Those Peaceful Libertarians
Like Becky Akers over at LewRockwell.com. First, you de-humanize your opponents by turning them into "goons" instead of fathers and mothers with kids and dreams, just like the rest of us. This paves the way for the "second American revolution" that Akers wants. After which... well, Akers' job is not to make recipes for the cook shops of the future, now, is it?
I find these Appeal to American Revolution tactics to be embarrassing.
ReplyDeletePartly because (and I don't want to deliberately offend anyone) it is clear that the American Revolution was done over reasons that would be considered trivial today.
Having to pay a tax? On the purchase of paper? Levied to pay for a war that halted Spanish invasion? God forbid! And then the King of England had the nerve to demand freedom for slaves? Such a tyrant! Overthrow the bastard!
It's not as if such incidentals were the only "reasons" for the revolution. There was a great deal of Whig paranoia about the king abolishing colonial legislatures and constitutions, ruling through appointed governors, and establishing bishoprics. If you thought your way of life -- the government and religion in which you participated -- were going to be swept away by a guy an ocean distant, you might take up arms, too. These fears, which had lesser analogs among various Whigs in England, were mostly bogus, but not entirely. (In hindsight they sound crazy, like anti-Catholic paranoia about papists plotting to erect tyrannies, but the danger seemed real enough to smart people at the time, and history certainly was not predestined to Whiggish outcomes.)
ReplyDeleteThe trouble for libertarians and other anti-statists is that at root the revolution was less about "no taxation" than about "representation" -- popular (if limited) rule through legislatures.

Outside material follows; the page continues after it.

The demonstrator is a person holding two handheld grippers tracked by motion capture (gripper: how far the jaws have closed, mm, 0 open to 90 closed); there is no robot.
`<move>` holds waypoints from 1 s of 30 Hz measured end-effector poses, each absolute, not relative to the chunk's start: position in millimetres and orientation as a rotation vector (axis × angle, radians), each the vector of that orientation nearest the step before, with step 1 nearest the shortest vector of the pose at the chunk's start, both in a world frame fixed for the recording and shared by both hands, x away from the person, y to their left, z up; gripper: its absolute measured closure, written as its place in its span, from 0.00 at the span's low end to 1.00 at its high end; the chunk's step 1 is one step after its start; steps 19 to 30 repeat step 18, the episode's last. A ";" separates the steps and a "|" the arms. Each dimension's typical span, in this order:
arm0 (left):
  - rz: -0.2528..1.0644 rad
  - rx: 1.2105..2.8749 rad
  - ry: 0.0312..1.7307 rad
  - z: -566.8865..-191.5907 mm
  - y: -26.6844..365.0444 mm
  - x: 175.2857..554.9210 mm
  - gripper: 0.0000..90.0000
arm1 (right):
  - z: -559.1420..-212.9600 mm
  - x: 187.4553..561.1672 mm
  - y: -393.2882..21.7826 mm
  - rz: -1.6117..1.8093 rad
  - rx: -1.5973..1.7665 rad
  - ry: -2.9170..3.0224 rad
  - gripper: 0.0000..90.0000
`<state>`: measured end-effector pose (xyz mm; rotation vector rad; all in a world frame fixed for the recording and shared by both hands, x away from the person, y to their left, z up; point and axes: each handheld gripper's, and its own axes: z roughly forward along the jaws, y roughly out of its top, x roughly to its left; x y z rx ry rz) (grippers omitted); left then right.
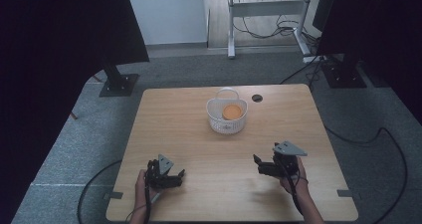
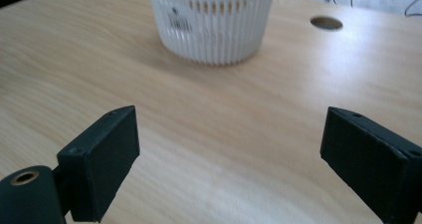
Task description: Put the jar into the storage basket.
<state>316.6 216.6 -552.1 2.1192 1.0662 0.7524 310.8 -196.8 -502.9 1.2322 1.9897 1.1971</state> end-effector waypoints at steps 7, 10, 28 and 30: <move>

Prateek, you forgot to mention that he was actually trying to get the colonists to honor treaties with Indians. (The Indians had opened a "Curry Delight" in Philadelphia, and the colonists weren't paying for their vindaloos.)
ReplyDeleteYes, I found her language and motives to be less than stellar. I can firmly say that I do not side with her in most instances (she strikes me as too radical for my tastes). Usually, the only people that I pay attention to there are Bill Anderson, Lew, DiLorenzo, Woods, Butler Shaffer, etc. I am not very familiar with some of the other posters.
ReplyDeleteThere is a poster there that likes to make statements regarding military people. I am a vet so I often get pretty irked. It isn't that there aren't bad military folks, rather it is that he likes to clump them all together and call them all criminals (or worse).
Last week there was a blog post there that was pretty offending (at least I thought that it was). I cannot remember exactly what it was about (I think it was about the troops), but Lew put the kibosh on it pretty quickly.
I am not so certain that this is a libertarian thing (I am a libertarian, after all). I think that it is more that there are some twisted people who call themselves libertarians. If Lew lets some of this keep up, then it will be a reflection upon him, as well as the rest of us.